Mas não vou contá-la literalmente; tentarei somente escrever o que possivelmente tenha havido. Não sei se o Pedro Cão já havia-se-formado ou se ainda estava cursando Medicina na UFPI. O certo é que haveria uma festa, parece-me que ligada aos acadêmicos desse curso. Pedro Cão, claro, deveria ir. Aliás, sempre ia a esse tipo de comemoração. Só que a decisão foi tomada numa bebedeira da turma, talvez na quitanda do seo Juarez. Pois não é que o Gojoba também estava lá. Pois é, o pessoal decidiu que levaria Gojoba para a festa. Aliás, Doutor Gojoba; era assim que eles iriam apresentá-lo a todos. Nisso, certo, havia uma boa dose (dá-lhe, cana!) de preconceito ou de previdência quanto a possíveis preconceitos de outras pessoas. Afinal, Gojoba era um simples pedreiro. É, Gojoba ia ser o Doutor Gojoba, o que é que tem?
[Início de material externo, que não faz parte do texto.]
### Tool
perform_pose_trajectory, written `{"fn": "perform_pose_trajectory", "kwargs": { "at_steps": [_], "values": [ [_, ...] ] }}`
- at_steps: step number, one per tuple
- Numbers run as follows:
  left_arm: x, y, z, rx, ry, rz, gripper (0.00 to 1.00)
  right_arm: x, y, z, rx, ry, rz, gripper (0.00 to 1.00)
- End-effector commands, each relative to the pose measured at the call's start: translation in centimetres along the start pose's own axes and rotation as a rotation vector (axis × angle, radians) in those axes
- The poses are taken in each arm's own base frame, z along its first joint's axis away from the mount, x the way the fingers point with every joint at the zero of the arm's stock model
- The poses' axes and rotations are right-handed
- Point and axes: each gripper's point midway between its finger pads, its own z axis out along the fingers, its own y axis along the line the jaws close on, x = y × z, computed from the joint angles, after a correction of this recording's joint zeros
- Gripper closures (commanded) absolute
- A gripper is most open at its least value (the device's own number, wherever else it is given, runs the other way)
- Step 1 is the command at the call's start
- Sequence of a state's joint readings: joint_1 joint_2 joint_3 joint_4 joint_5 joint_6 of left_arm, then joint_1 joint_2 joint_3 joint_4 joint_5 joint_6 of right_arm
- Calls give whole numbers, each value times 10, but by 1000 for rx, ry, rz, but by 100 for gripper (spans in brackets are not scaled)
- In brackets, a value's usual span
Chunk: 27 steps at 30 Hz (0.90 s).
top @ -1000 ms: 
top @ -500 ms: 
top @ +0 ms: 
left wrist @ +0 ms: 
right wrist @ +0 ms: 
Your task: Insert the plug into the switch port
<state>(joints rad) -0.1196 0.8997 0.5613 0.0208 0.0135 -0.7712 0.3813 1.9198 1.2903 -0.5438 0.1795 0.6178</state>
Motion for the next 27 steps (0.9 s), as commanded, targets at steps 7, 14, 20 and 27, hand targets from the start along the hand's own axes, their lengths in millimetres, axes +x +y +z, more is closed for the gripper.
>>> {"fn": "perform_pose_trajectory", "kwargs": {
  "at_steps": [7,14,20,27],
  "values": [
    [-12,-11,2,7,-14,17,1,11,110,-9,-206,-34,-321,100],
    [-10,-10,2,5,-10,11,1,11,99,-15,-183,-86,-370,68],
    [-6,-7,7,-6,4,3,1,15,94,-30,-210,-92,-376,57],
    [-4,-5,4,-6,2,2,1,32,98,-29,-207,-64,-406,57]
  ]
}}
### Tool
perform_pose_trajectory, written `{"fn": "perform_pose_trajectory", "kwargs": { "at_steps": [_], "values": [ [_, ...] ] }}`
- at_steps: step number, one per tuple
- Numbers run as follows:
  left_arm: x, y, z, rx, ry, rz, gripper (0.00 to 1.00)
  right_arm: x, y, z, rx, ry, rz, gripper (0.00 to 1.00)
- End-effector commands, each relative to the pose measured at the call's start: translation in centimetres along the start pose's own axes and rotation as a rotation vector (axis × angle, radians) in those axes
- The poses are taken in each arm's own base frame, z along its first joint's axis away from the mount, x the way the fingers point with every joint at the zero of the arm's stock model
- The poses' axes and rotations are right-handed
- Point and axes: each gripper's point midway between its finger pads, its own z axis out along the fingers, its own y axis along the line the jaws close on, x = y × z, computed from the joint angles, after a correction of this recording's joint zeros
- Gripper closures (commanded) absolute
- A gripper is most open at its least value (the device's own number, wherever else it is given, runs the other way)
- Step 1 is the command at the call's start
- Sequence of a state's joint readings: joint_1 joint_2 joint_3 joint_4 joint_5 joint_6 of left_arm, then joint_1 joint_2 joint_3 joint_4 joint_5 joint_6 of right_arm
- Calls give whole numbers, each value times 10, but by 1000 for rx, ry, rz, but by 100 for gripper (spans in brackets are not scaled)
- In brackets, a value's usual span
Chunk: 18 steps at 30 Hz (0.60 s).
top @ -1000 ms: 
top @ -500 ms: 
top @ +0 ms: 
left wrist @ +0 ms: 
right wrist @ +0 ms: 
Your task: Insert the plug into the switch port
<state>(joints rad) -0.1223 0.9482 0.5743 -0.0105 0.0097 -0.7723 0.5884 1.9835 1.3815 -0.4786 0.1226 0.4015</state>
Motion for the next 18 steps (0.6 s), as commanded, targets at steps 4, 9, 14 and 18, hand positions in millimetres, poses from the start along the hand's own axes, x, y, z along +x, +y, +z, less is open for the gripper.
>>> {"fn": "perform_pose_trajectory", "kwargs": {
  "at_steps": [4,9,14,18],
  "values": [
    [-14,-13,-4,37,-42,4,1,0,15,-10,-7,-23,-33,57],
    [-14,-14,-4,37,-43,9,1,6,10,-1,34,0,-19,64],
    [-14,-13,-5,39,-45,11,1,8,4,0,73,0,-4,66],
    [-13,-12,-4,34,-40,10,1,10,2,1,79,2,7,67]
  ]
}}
Botaram uma beca no Gojoba, e vamos lá. Festa vai, bebidas vêm; Gojoba já estava entrosado com todos, inclusive, com as colegas de curso de Pedro Cão. Era Doutor Gojoba pra cá; Doutor Gojoba pra lá. “Doutor Gojoba, o senhor acredita que...”. “Doutor Gojoba, o senhor já estudou aquele caso...”. “Doutor Gojoba...”. Gojoba, a princípio, achou graça dessa parada de “Doutor”. “Porra, aqui tá chei de coroa!”. Curtiu à vontade, principalmente, porque as acadêmicas o acharam muito engraçado. E a bebida descendo a goela, gelada ou quentíssima. E a cabeça foi enchendo. “Doutor Gojoba, cadê seu copo?”. “Doutor Gojoba, espere mais um pouco”. “Doutor Gojoba, isso; Douto Gojoba, aquilo”. Gojoba ficou cheio disso e se-levantou com a fala-desfecho da anedota:

– Que porra de Doutor Gojoba! Que nada! Eu sou é pedreiro e vou é embora; amanhã eu tenho que acordar cedo, pois eu tenho é três metros de muro pra levantar!